Coordenadora de programas no Comité Internacional da Cruz Vermelha em Moçambique, Mariana Camarote, disse que um dos maiores desafios é ter acesso às áreas onde se encontram as pessoas afectadas pelo conflito armado

O Comité Internacional da Cruz Vermelha (CICV) diz que a intensificação da insegurança na povíncia moçambicana de Cabo Delgado está a dificultar a assistência humanitária às vítimas do terrorismo naquela província e alerta para o facto de que, com a invasão russa da Ucrânia, está a diminuir o apoio aos deslocados de guerra no norte do país.

A coordenadora de programas no CICV em Moçambique, Mariana Camarote, disse que um dos maiores desafios da organização é ter acesso às áreas onde se encontram pessoas afectadas pelo conflito armado.
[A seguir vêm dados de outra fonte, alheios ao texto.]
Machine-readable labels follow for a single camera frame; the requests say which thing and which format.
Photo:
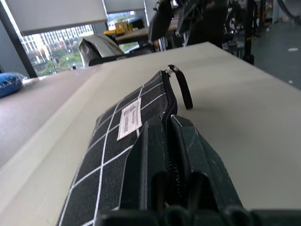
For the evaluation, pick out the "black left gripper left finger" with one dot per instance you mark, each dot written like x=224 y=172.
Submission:
x=145 y=164

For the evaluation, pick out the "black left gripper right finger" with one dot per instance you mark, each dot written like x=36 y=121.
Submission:
x=202 y=169

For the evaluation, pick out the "black white-grid zipper pouch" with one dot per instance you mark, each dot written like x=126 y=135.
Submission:
x=105 y=153

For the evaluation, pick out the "brown side table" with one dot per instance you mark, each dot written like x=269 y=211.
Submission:
x=35 y=106

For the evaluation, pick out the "grey covered chair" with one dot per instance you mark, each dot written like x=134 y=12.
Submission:
x=98 y=48

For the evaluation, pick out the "wooden background desk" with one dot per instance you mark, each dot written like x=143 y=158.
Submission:
x=138 y=33

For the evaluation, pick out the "yellow box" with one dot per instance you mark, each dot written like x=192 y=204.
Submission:
x=118 y=27

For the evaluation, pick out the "blue cushion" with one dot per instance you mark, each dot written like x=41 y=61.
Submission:
x=8 y=83

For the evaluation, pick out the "small grey roller blind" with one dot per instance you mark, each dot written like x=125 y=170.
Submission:
x=124 y=5

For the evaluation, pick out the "large grey roller blind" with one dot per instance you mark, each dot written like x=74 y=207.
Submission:
x=58 y=14

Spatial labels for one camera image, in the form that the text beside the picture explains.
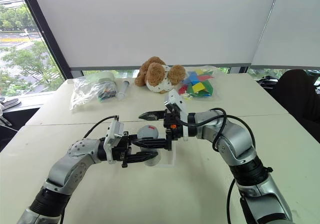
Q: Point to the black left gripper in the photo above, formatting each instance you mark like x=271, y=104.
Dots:
x=120, y=150

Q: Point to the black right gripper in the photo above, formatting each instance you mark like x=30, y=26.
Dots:
x=172, y=120

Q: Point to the grey jar lid red mark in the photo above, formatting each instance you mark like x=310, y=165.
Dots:
x=148, y=132

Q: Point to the translucent plastic jar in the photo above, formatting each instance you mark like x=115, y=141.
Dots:
x=153, y=161

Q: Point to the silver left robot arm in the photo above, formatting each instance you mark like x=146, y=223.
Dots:
x=62, y=169

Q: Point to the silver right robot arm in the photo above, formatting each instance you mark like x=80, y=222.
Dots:
x=232, y=144

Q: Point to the clear plastic box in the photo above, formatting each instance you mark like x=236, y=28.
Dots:
x=170, y=159

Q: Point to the brown and white plush dog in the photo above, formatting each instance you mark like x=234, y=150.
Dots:
x=157, y=76

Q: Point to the yellow block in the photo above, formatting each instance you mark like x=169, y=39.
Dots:
x=197, y=87

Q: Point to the blue block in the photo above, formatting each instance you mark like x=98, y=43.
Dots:
x=192, y=77

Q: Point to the clear bag of colourful blocks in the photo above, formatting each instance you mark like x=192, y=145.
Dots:
x=200, y=84

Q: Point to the green block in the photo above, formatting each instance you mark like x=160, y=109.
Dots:
x=207, y=87

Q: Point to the white tape roll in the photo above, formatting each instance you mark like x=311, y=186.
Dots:
x=106, y=77

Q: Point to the clear bag of small items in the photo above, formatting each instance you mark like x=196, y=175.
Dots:
x=92, y=91

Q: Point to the red block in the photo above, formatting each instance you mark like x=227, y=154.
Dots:
x=205, y=77

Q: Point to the large white roller blind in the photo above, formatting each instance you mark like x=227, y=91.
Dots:
x=155, y=24

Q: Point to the dark clutter behind table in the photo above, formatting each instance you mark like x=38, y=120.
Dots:
x=267, y=79

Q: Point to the grey object on sill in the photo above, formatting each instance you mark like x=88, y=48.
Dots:
x=10, y=103

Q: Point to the black office chair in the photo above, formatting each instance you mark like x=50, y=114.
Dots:
x=297, y=101

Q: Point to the narrow white roller blind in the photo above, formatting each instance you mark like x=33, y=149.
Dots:
x=292, y=26

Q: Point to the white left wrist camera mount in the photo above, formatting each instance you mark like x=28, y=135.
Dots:
x=115, y=134

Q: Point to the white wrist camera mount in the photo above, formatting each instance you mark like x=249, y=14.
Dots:
x=115, y=134
x=175, y=97

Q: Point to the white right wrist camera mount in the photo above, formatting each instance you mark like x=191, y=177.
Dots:
x=175, y=97

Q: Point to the black window frame post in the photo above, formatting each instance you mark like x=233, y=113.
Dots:
x=47, y=31
"Nós precisamos de ter acesso seguro às áreas afectadas pelo conflito, e isso só pode acontecer quando as questões de segurança são garantidas às nossas equipas", realçou.

Em Cabo Delgado, o CICV actua em duas frentes, a de distribuição de utensílios domésticos, produtos de higiene e material para a cobertura de habitações e a disponibilização de sementes e outros insumos agrícolas.

Camarote alertou que num contexto em que a comunidade internacional se ressente dos efeitos da guerra russo-ucraniana, se deve olhar também para as vítimas do conflito em Cabo Delgado.

Ela concluiu que "desde o início do ano, as atenções da comunidade internacional se viraram para a Europa, por causa do conflito na Ucrânia, e o nosso apelo é que não diminua a ajuda à população afectada em Cabo Delgado".